Stichwort Graduiertenkolleg
Graduiertenkollegs bieten Doktorandinnen und Doktoranden die Möglichkeit, in einem strukturierten Forschungs- und Qualifizierungsprogramm auf hohem fachlichem Niveau zu promovieren. Ziel ist es laut DFG, die Promovierenden auf den komplexen Arbeitsmarkt „Wissenschaft“ intensiv vorzubereiten und gleichzeitig ihre frühe wissenschaftliche Selbstständigkeit zu unterstützen.
15 Doktorandinnen und Doktoranden konnten, direkt aus den Mitteln des Würzburger Graduiertenkollegs finanziert, in der ersten Förderperiode an ihrer Promotion arbeiten; weitere 15 kommen nun dazu.
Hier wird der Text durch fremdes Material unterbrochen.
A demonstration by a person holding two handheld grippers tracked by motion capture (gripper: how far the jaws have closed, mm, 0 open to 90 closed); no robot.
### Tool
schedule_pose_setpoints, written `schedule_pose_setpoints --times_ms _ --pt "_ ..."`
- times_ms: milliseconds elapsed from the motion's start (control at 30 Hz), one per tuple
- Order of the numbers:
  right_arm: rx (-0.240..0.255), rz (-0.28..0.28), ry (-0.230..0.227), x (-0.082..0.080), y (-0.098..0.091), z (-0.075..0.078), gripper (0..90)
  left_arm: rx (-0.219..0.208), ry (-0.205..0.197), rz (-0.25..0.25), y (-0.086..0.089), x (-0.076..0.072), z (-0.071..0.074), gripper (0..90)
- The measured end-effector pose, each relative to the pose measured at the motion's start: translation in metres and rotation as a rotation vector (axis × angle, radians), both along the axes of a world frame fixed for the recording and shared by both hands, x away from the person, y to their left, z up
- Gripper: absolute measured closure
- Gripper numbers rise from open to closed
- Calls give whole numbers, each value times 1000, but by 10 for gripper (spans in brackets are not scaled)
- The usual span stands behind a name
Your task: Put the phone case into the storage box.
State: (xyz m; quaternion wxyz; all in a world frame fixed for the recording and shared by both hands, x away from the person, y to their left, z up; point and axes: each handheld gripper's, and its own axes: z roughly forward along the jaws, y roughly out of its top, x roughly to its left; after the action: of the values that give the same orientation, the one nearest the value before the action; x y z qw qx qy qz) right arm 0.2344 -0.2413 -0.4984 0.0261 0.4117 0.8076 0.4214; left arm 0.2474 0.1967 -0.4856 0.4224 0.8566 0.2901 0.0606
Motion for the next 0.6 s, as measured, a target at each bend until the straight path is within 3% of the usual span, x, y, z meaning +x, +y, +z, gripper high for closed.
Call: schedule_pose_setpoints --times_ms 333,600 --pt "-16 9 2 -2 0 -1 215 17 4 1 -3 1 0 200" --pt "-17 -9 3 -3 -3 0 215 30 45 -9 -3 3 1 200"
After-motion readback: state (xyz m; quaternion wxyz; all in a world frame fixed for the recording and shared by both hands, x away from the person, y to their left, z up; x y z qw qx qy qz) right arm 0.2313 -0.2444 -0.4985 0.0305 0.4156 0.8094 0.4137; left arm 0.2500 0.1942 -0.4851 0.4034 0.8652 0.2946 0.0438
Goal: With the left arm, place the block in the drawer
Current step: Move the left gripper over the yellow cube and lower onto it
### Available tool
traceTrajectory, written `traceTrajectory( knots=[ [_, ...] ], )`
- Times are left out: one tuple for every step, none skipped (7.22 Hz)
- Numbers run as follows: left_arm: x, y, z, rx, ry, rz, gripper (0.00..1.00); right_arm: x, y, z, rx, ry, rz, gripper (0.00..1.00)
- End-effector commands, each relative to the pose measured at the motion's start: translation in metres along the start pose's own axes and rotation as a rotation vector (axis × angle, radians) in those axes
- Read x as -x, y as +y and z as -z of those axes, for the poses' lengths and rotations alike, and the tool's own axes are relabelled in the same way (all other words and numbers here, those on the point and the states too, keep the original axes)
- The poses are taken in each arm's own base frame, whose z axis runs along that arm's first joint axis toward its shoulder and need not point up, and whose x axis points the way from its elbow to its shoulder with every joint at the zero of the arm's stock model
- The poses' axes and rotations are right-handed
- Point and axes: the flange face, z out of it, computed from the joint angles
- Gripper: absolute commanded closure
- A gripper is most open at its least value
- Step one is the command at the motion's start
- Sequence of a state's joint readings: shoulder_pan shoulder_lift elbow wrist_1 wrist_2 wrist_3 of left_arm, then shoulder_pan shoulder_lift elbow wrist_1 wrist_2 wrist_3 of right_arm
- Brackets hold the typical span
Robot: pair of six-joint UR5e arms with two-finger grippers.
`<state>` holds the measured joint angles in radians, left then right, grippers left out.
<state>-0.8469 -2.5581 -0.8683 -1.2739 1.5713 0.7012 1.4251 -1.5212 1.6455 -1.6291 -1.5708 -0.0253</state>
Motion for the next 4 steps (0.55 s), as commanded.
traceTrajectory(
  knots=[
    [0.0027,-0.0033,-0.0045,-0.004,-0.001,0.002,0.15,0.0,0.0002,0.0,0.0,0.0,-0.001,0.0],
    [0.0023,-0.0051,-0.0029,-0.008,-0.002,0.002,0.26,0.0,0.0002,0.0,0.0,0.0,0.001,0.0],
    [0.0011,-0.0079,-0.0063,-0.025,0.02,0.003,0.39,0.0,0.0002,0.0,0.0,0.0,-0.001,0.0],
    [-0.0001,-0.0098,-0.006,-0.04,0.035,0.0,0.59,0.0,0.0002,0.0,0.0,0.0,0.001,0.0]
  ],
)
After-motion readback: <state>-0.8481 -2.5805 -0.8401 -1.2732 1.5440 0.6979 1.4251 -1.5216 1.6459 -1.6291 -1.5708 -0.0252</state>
Dazu kommen weitere junge Nachwuchswissenschaftlerinnen und -wissenschaftler, die aus anderen Töpfen finanzielle Unterstützung erhalten.
Die Forscherinnen und Forscher des Graduiertenkollegs decken komplementäre Fachgebiete ab – von der Infektionsbiologie über das Tissue Engineering, Bildgebung und Einzelzell-RNA-Sequenzierung bis zur Bioinformatik. Sie kommen aus den Fakultäten für Biologie und Medizin, dem Universitätsklinikum, der Fraunhofer-Gesellschaft (ISC) und der Helmholtz-Gesellschaft (HIRI). Im Zentrum ihrer Forschung stehen Erreger wie Papillomviren, mehrere bakterielle Erreger und Trypanosomen sowie Leishmanien.